*EXERCISE DETAILS*.
Each line of the data has to be written out again exactly as shown.

**** PROVIDED MATERIAL

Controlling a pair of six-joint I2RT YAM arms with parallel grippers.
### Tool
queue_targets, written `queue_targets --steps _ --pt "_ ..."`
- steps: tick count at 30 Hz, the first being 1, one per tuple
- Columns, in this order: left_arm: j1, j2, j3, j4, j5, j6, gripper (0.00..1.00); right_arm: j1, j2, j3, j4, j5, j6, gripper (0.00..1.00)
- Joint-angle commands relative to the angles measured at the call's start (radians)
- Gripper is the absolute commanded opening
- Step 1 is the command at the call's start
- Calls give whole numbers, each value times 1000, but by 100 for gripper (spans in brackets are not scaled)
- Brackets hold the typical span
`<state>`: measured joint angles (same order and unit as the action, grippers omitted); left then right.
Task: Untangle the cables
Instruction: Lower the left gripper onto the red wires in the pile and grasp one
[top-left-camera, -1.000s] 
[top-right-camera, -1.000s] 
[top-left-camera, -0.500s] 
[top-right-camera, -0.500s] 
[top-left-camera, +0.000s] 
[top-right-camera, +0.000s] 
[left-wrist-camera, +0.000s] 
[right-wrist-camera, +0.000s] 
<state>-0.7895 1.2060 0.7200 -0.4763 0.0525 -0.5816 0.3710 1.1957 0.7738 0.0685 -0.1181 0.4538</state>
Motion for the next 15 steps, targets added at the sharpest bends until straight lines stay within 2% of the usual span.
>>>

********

*SOLUTION TO THIS TASK*.
Controlling a pair of six-joint I2RT YAM arms with parallel grippers.
### Tool
queue_targets, written `queue_targets --steps _ --pt "_ ..."`
- steps: tick count at 30 Hz, the first being 1, one per tuple
- Columns, in this order: left_arm: j1, j2, j3, j4, j5, j6, gripper (0.00..1.00); right_arm: j1, j2, j3, j4, j5, j6, gripper (0.00..1.00)
- Joint-angle commands relative to the angles measured at the call's start (radians)
- Gripper is the absolute commanded opening
- Step 1 is the command at the call's start
- Calls give whole numbers, each value times 1000, but by 100 for gripper (spans in brackets are not scaled)
- Brackets hold the typical span
`<state>`: measured joint angles (same order and unit as the action, grippers omitted); left then right.
Task: Untangle the cables
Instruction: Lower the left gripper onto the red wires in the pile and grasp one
[top-left-camera, -1.000s] 
[top-right-camera, -1.000s] 
[top-left-camera, -0.500s] 
[top-right-camera, -0.500s] 
[top-left-camera, +0.000s] 
[top-right-camera, +0.000s] 
[left-wrist-camera, +0.000s] 
[right-wrist-camera, +0.000s] 
<state>-0.7895 1.2060 0.7200 -0.4763 0.0525 -0.5816 0.3710 1.1957 0.7738 0.0685 -0.1181 0.4538</state>
Motion for the next 15 steps, targets added at the sharpest bends until straight lines stay within 2% of the usual span.
>>>

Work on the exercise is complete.